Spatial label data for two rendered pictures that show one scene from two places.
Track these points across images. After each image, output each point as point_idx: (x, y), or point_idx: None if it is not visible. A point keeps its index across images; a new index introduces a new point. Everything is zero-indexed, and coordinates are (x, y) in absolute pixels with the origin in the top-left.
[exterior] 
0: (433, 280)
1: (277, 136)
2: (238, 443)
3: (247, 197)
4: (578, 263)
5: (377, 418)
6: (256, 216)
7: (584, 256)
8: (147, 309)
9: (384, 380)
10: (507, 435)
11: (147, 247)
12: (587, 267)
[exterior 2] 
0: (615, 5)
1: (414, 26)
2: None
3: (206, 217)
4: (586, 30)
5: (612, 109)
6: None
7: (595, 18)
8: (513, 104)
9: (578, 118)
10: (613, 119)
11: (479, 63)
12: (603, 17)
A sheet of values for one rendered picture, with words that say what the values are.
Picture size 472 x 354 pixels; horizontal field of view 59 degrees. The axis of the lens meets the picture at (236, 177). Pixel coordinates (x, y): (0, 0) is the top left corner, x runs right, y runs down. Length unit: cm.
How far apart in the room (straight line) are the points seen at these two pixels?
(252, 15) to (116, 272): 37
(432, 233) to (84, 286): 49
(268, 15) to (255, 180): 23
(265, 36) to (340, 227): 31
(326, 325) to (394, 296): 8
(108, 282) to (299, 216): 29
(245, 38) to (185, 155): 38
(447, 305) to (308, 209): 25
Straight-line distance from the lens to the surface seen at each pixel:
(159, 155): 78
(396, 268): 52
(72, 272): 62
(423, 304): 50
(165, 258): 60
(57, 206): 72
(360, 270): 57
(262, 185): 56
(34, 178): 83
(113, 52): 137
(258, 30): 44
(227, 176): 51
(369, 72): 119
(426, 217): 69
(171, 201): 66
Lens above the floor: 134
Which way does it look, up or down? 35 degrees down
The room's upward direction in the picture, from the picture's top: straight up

_ _ _ _ _

▶ [Task description]: The records above are to be set down again exactly as written.

▶ [Result below]:
Spatial label data for two rendered pictures that show one scene from two places.
Track these points across images. After each image, output each point as point_idx: (x, y), or point_idx: None if it is not visible. A point keeps its index across images; a new index introduces a new point. Everything is zero-indexed, and coordinates are (x, y) in absolute pixels with the origin in the top-left.
[exterior] 
0: (433, 280)
1: (277, 136)
2: (238, 443)
3: (247, 197)
4: (578, 263)
5: (377, 418)
6: (256, 216)
7: (584, 256)
8: (147, 309)
9: (384, 380)
10: (507, 435)
11: (147, 247)
12: (587, 267)
[exterior 2] 
0: (615, 5)
1: (414, 26)
2: None
3: (206, 217)
4: (586, 30)
5: (612, 109)
6: None
7: (595, 18)
8: (513, 104)
9: (578, 118)
10: (613, 119)
11: (479, 63)
12: (603, 17)
A sheet of values for one rendered picture, with words that say what the values are.
Picture size 472 x 354 pixels; horizontal field of view 59 degrees. The axis of the lens meets the picture at (236, 177). Pixel coordinates (x, y): (0, 0) is the top left corner, x runs right, y runs down. Length unit: cm.
How far apart in the room (straight line) are the points seen at these two pixels?
(252, 15) to (116, 272): 37
(432, 233) to (84, 286): 49
(268, 15) to (255, 180): 23
(265, 36) to (340, 227): 31
(326, 325) to (394, 296): 8
(108, 282) to (299, 216): 29
(245, 38) to (185, 155): 38
(447, 305) to (308, 209): 25
Straight-line distance from the lens to the surface seen at each pixel:
(159, 155): 78
(396, 268): 52
(72, 272): 62
(423, 304): 50
(165, 258): 60
(57, 206): 72
(360, 270): 57
(262, 185): 56
(34, 178): 83
(113, 52): 137
(258, 30): 44
(227, 176): 51
(369, 72): 119
(426, 217): 69
(171, 201): 66
Lens above the floor: 134
Which way does it look, up or down? 35 degrees down
The room's upward direction in the picture, from the picture's top: straight up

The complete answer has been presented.